Write a letter to your local paper, or your MP or councillor telling them what you think
about people being hungry in your local area. Suggest some actions for them to take.
Activities (group):

How does hunger affect us? (30 mins)The activity teaches students about different foods and
the vitamins they supply. A drawing helps identify how the body uses the basic vitamins and
minerals. The group compares well-fed children to hungry children and discusses the physical
effects of hunger.
Ask for four volunteers. Roll out paper/ scrap paper and ask the volunteers to lie down on the
paper. Get a partner to outline their bodies with a marker. Hand out the Nutritional Know-how
sheets. Ask students about the different nutrients and why they are important. For example,
"Where does vitamin A come from? What part of your body does it help?"
Ask the students what foods they ate for breakfast. Use the traced body outlines to have the
students draw the foods they ate on the part of the body that benefits from the vitamins in that
food.
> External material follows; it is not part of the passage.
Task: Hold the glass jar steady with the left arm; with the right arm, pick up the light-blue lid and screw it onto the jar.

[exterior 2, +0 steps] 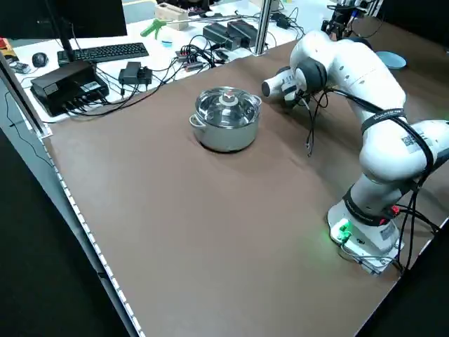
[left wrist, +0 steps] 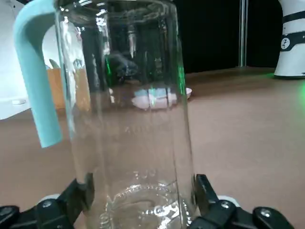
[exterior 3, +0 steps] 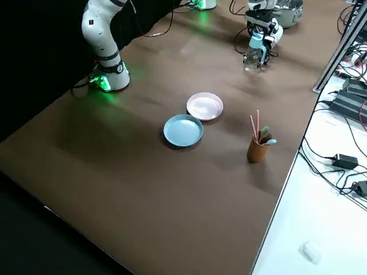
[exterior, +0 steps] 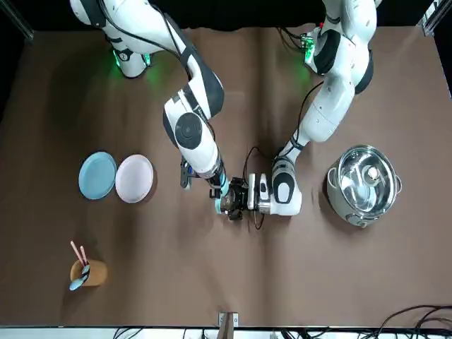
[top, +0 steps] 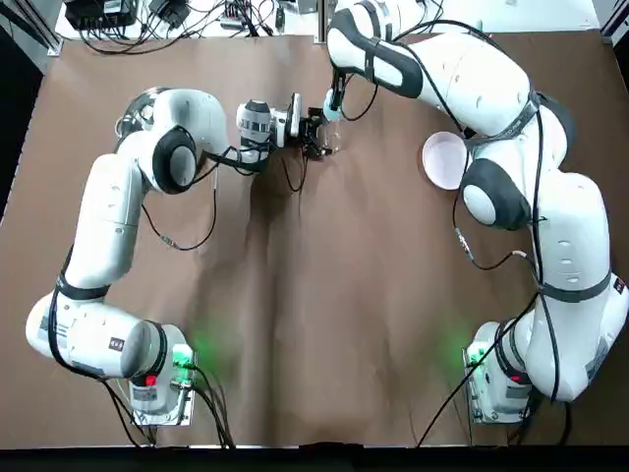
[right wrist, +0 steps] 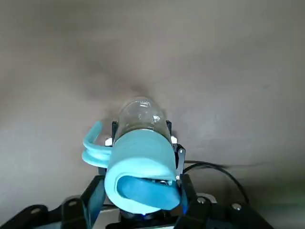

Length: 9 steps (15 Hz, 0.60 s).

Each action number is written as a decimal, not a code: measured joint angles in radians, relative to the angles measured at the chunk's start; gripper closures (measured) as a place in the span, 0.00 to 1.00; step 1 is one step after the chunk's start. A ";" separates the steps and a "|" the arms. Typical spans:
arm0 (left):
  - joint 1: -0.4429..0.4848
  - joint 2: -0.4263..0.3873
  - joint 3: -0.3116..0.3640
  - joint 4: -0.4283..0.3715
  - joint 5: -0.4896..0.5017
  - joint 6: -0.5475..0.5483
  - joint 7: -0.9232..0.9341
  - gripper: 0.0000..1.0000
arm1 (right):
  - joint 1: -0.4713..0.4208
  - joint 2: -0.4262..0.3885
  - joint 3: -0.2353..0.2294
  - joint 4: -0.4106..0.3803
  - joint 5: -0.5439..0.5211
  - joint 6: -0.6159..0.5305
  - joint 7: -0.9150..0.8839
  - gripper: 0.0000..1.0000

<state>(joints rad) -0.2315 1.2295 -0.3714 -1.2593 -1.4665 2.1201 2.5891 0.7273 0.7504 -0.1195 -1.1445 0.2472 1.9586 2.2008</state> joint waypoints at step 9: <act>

For example, if they name carrots, have them draw carrots on the eyes of the body
outline. Items from their breakfasts will be placed on the first outlined body.
Repeat the activity on the second and third body outlines. The second body outline represents
what the students had for lunch and the third represents what they had for dinner. Leave the
fourth body outline empty.
Ask the children how they feel when they are hungry and how this fourth "child" might feel.

Organise a food drive in your class or school. Resources can be found on the
www.onecantrust.org.uk website.

Have a muftiday with a difference. Ask the students to bring a can of food instead of a donation
of money. Collect all the cans in a central place and ask the students to reflect on how many
people they will be able to help.

One Can Make a Difference. This activity allows students to reflect on what they learned about
hunger.(20 – 30 mins) Preparation: Photocopy of a picture of a can
Give each student a paper can. Tell students to write on the can something they learned
about hunger. Tell them to decorate the can then ask them to share what they wrote. After
sharing, have each student tape their can on the wall. As a class look at the pile of cans and
see that One Can from everyone has made a big pile of cans that can make a big difference.